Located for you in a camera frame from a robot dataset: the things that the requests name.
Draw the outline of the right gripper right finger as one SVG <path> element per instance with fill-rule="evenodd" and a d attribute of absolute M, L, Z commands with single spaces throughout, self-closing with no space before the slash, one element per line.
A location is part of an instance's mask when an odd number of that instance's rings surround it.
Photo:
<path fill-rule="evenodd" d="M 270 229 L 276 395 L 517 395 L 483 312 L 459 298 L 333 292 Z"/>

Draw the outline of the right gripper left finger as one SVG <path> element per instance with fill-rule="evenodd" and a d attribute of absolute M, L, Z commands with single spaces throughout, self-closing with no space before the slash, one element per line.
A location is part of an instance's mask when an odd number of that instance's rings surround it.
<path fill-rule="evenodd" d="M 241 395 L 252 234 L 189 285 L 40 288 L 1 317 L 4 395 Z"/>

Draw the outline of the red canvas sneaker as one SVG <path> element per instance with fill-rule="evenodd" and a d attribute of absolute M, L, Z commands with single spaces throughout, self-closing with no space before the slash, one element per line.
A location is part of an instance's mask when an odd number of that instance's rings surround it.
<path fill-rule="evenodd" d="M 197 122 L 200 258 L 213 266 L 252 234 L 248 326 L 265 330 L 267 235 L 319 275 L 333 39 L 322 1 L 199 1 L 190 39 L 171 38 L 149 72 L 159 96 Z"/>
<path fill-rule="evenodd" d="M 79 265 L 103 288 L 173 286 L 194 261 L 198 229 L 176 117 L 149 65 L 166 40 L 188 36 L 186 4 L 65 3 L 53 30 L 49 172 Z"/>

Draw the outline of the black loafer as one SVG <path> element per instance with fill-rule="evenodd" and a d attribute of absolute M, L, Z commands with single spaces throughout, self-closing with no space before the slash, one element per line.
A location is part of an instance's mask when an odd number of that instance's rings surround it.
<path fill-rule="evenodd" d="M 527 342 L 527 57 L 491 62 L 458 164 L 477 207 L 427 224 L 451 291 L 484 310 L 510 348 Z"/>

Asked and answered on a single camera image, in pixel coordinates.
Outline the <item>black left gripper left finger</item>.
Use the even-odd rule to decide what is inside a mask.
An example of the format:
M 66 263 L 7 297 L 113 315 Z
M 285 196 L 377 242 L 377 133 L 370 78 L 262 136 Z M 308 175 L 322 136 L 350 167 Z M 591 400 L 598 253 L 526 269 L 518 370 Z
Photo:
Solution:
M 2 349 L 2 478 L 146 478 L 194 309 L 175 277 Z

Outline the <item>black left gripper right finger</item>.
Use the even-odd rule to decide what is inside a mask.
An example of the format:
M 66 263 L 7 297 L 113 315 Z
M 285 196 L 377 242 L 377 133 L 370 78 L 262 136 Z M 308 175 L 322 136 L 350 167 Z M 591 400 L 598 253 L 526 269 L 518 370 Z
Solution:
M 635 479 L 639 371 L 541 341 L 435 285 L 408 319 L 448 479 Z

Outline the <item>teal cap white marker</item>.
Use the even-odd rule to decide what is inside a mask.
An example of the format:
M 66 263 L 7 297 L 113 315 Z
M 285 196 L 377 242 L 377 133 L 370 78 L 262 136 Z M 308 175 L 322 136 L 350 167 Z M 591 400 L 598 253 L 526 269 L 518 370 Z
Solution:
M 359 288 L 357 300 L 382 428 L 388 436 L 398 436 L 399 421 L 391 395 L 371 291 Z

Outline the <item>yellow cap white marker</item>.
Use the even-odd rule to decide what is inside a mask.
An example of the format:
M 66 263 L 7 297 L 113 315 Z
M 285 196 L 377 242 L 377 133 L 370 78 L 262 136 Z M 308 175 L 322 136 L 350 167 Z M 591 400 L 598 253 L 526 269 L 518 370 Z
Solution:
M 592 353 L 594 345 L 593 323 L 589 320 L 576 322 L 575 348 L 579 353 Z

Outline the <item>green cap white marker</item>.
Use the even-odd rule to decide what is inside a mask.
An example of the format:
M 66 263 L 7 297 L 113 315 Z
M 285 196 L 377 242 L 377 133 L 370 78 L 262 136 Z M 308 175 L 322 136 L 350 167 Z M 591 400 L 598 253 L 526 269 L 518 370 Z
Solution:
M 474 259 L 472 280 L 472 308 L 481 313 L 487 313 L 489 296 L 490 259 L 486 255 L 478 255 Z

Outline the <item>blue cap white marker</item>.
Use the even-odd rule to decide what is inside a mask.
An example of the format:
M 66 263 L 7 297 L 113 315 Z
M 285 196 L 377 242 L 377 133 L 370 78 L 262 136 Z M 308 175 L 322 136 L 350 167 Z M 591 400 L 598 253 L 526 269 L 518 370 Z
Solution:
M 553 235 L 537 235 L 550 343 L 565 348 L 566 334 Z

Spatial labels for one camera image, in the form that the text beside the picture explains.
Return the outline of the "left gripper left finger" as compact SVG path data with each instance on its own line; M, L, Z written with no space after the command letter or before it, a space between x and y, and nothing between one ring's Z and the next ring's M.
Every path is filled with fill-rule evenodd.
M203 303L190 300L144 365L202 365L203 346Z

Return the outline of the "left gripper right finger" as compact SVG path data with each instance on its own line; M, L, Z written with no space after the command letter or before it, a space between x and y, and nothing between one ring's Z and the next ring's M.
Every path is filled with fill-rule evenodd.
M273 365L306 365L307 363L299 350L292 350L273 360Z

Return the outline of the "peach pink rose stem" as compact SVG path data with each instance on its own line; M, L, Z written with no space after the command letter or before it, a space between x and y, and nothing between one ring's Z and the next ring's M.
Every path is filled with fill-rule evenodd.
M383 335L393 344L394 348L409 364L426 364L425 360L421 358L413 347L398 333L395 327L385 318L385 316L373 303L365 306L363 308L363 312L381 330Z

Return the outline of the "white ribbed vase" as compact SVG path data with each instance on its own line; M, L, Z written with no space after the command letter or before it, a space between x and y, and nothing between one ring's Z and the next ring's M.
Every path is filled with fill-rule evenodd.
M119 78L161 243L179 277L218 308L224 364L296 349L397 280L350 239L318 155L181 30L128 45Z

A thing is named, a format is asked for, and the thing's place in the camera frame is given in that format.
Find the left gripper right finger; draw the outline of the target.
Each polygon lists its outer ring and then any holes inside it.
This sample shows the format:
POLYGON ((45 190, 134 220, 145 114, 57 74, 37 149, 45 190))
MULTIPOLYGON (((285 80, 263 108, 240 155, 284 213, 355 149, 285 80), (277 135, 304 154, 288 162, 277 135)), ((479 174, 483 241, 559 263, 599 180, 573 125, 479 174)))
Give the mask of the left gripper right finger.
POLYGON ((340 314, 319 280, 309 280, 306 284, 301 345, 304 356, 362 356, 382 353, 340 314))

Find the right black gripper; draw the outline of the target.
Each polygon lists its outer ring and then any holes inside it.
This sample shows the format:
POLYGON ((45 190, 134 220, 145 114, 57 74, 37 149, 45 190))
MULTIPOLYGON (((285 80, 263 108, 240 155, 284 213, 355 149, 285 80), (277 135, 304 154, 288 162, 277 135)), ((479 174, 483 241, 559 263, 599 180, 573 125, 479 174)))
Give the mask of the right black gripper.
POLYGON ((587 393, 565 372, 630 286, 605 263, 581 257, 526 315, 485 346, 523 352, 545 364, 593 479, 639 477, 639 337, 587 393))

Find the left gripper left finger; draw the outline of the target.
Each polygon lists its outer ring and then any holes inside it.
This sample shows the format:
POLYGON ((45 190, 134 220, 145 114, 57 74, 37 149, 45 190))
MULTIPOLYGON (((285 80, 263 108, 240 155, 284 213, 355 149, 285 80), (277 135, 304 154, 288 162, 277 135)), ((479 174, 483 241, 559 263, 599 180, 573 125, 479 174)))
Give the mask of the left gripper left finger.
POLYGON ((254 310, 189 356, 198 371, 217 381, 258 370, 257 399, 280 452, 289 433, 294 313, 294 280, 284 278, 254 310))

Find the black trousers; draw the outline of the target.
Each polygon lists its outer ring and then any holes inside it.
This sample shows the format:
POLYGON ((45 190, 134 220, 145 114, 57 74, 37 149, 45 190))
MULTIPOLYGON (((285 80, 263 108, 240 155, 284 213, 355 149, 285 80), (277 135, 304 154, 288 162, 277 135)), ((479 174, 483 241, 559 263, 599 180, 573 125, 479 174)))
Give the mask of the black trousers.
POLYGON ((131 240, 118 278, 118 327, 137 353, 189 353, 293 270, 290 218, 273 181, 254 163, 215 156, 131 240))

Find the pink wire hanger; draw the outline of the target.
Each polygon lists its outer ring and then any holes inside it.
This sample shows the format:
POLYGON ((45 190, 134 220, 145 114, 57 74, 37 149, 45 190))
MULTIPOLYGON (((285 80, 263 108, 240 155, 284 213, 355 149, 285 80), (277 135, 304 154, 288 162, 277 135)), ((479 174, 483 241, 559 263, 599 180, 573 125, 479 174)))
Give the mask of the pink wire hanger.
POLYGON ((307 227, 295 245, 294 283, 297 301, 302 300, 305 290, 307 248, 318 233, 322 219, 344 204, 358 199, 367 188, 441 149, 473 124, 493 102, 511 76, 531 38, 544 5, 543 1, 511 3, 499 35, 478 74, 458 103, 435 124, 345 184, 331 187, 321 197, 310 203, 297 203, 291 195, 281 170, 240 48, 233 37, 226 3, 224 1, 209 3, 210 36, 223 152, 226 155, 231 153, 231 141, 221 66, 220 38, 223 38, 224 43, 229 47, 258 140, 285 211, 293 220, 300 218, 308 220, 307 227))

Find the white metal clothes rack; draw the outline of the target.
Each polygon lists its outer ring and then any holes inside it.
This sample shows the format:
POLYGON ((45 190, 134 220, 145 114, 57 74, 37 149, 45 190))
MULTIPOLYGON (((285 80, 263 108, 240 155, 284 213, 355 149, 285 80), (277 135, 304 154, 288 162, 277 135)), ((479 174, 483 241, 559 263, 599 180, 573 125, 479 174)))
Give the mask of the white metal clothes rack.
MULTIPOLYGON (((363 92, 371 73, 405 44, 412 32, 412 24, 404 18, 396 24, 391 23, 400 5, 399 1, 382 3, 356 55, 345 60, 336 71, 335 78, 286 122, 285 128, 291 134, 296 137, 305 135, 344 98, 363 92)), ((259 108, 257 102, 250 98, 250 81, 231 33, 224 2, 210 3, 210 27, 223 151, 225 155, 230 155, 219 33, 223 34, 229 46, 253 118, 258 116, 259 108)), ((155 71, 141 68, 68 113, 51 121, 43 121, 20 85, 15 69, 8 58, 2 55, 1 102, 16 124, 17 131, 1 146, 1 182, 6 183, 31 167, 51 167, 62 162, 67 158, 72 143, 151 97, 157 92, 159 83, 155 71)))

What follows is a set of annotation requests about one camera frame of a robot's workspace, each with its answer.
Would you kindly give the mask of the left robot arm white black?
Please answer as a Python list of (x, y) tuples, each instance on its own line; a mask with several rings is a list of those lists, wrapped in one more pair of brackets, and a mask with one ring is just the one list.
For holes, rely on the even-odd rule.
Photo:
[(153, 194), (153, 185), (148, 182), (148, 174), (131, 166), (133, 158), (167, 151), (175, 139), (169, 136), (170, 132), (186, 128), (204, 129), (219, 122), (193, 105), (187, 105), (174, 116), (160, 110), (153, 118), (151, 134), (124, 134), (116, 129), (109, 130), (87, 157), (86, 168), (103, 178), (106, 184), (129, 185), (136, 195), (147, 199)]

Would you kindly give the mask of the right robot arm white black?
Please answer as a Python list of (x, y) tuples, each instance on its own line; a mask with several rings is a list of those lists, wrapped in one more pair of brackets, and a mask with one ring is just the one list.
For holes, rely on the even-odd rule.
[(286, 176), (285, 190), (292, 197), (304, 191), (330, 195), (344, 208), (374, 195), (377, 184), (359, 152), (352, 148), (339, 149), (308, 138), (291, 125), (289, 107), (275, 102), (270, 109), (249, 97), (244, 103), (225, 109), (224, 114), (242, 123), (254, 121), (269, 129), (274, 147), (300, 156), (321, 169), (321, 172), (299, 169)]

■ What to work on ■
Report the number of lines in the entries above that include the word "marker" and add nothing to it.

■ Task output ■
4